SCHIFANOIA, L’ONESTA’ FATTA MUSICA

In una jungla di cantautori “impegnati”, forse anche troppo e non sempre propriamente al servizio della musica, ecco un Matteo Schifanoia con il suo “Lo scapolo” che, senza pretese di cambiare il mondo, confeziona un prodotto abbastanza agile, semplice ma non banale, fruibile (o in buona parte radiofonico, come preferite).
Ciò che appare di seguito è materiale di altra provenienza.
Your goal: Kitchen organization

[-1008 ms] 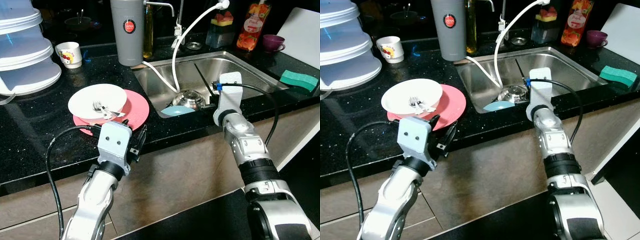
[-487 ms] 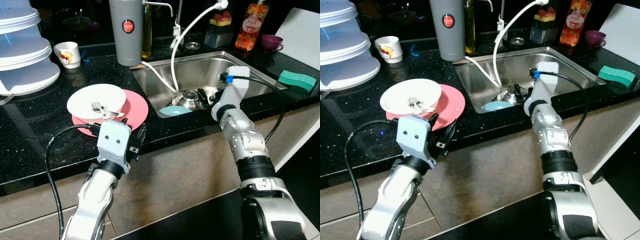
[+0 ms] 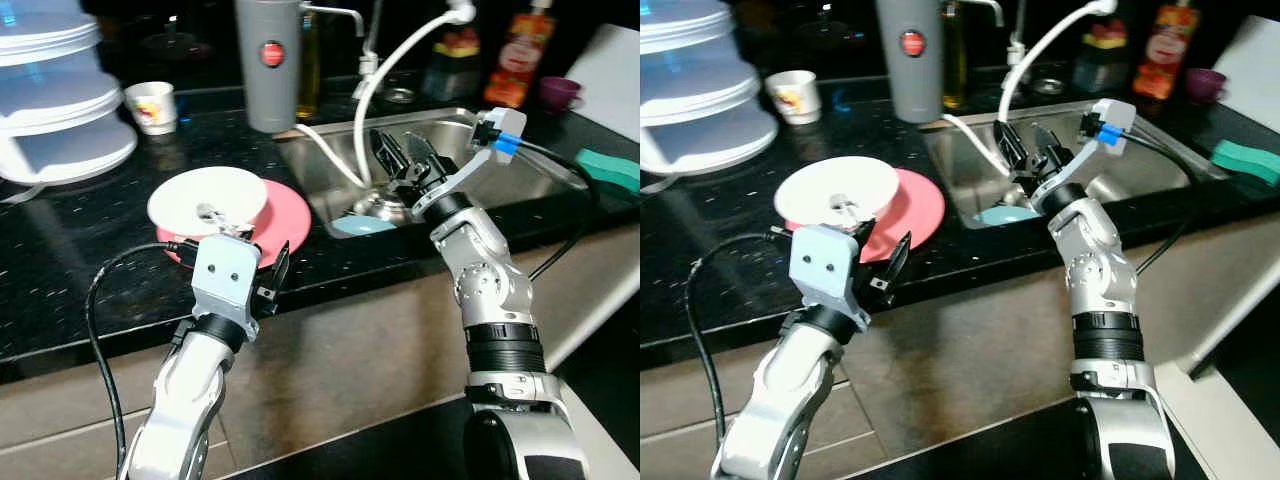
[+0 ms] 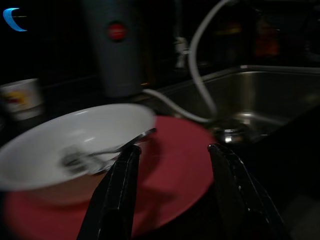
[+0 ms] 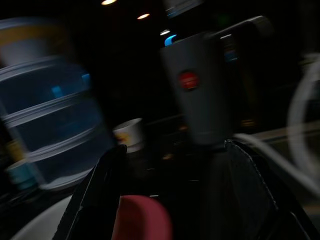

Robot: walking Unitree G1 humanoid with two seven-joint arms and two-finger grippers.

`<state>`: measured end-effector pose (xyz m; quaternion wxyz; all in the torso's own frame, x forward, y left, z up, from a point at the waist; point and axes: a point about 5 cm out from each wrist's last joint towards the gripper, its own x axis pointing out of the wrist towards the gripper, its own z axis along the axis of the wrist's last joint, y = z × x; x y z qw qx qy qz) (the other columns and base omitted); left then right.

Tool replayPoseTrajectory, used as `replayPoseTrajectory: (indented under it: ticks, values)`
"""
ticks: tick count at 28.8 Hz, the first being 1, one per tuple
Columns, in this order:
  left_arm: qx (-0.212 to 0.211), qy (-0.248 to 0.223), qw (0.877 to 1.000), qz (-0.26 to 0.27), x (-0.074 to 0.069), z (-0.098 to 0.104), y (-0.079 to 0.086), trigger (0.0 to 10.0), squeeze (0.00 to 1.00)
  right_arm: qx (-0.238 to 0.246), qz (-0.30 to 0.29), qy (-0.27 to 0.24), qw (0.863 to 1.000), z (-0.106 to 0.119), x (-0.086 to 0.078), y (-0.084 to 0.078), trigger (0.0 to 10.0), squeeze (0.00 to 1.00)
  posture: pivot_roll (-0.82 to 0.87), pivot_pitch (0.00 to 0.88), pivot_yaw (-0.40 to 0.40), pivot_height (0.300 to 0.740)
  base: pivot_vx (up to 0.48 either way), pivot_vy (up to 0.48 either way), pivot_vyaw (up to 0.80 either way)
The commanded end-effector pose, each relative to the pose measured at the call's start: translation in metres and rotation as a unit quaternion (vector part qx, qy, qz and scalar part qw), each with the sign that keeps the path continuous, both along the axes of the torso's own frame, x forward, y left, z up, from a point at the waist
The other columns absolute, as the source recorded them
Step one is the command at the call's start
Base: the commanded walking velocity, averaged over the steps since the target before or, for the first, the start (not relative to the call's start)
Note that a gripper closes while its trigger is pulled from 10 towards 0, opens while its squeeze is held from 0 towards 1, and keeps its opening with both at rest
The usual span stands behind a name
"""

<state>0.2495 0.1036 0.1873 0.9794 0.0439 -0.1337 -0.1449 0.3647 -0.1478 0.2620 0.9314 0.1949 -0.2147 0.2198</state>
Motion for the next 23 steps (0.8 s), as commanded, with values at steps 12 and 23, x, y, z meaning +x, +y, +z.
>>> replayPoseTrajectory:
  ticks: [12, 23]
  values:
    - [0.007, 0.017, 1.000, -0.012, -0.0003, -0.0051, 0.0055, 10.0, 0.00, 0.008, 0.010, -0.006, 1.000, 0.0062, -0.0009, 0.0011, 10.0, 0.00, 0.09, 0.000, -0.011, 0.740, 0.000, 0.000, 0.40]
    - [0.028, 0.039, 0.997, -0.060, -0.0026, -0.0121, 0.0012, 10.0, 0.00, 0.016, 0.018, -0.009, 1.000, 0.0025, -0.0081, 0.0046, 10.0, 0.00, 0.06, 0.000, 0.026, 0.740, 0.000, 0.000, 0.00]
Lo si intuisce sin dal primo brano, “Lo scapolo” appunto, che propone immediatamente la cifra artistica del personaggio, divertente, dinamico, attento a non andare oltre alle sue possibilità.

 

Il che non gli impedisce però, con un brano intitolato “Crisi rock”, di disegnare i tratti della crisi secondo una sua personalissima interpretazione (“E’ una crisi rock e presto tutti quanti saremo un po’ più pop”), arrangiamenti essenziali ma buoni, con l’inserimento di una voce narrante che evoca miserie andate, simili ma diverse. Quindi “Notte seria”, ove i toni si fanno un po’ più confidenziali prima della divertente “Costa meno” con un ritornello che potrebbe facilmente divenire la colonna sonora di tante piole a tarda notte. Di “Santa la bella stella stanca” colpisce soprattutto il bel coro del ritornello mentre “Guardaroba impazzito” è purtroppo la mediocre traduzione di una buona idea. “Lolita” può suscitare qualche sorriso per quel suo tratto pedo/goliardico e si approda ad un bel finale, “Un sognatore in bianco”, brano che sfiora lo swing, si fa ballabile, agile, onirico-evocativo. Che dire di questo cd? Schifanoia, con quella su “erre” gucciniana, ci piace perchè è un personaggio che riusciamo ad immaginare sul palco con quel fare scanzonato anche quando parla di cose difficili. Questo album e le sue canzoni probabilmente non diverranno pagine indelebili della canzone italiana, ma percepiamo l’umiltà del mestierante e l’onestà intellettuale di chi sa fin dove può spingersi e non si azzarda ad andare oltre. E questo è forse il traguardo più bello.